Task details: Could you restate the whole listing below word for word, minus the pictures?

Given data:
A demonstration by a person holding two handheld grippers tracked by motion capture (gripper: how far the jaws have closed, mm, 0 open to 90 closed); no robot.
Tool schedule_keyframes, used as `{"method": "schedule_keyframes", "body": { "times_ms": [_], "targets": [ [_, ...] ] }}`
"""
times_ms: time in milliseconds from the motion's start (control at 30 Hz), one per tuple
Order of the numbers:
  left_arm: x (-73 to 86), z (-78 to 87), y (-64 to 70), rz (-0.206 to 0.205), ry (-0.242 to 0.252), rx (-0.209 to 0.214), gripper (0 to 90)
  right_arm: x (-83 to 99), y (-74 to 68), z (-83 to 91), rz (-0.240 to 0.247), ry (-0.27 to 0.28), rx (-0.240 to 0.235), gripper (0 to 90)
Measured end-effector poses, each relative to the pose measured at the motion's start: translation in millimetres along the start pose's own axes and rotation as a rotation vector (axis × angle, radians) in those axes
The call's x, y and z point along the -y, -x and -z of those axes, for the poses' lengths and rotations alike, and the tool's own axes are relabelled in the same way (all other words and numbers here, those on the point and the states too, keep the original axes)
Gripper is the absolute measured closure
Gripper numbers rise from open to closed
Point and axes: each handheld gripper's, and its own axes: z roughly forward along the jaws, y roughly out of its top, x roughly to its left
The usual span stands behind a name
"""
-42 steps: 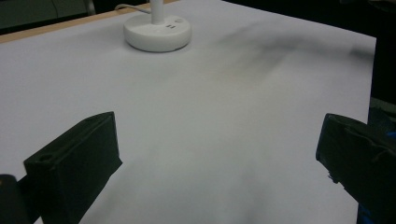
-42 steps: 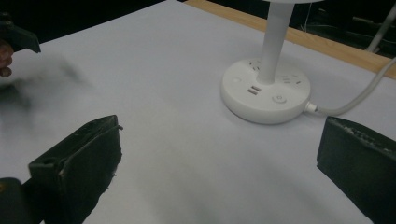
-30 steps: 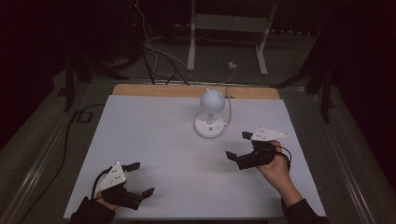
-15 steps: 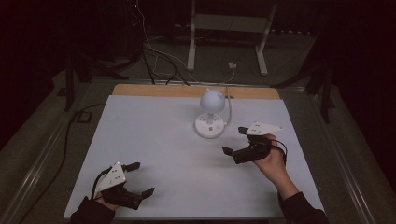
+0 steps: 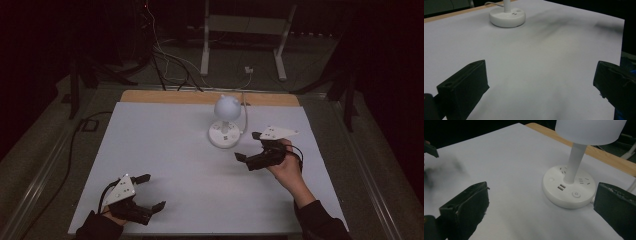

Written response:
A demonstration by a person holding two handheld grippers tracked by motion capture (gripper: how far the jaws have closed, mm, 0 open to 90 closed); no robot.
Tool schedule_keyframes, used as `{"method": "schedule_keyframes", "body": { "times_ms": [_], "targets": [ [_, ...] ] }}`
"""
times_ms: time in milliseconds from the motion's start (control at 30 Hz), one per tuple
Order of the numbers:
  left_arm: x (-73 to 86), z (-78 to 87), y (-64 to 70), rz (-0.206 to 0.205), ry (-0.242 to 0.252), rx (-0.209 to 0.214), gripper (0 to 90)
  right_arm: x (-83 to 99), y (-74 to 68), z (-83 to 91), rz (-0.240 to 0.247), ry (-0.27 to 0.28), rx (-0.240 to 0.235), gripper (0 to 90)
Measured end-effector poses, each relative to the pose measured at the motion's start: translation in millimetres along the start pose's own axes and rotation as a rotation vector (axis × angle, radians) in those axes
The call's x, y and z point along the -y, -x and -z of those axes, for the poses' lengths and rotations alike, and the tool's own axes are relabelled in the same way (all other words and numbers here, those on the point and the states too, keep the original axes)
Gripper is the absolute measured closure
Gripper numbers rise from open to closed
Point and axes: each handheld gripper's, and its own axes: z roughly forward along the jaws, y roughly out of its top, x roughly to its left
The usual span stands behind a name
"""
-42 steps: 
-42 steps: 
-30 steps: 
-15 steps: 
+0 steps: 

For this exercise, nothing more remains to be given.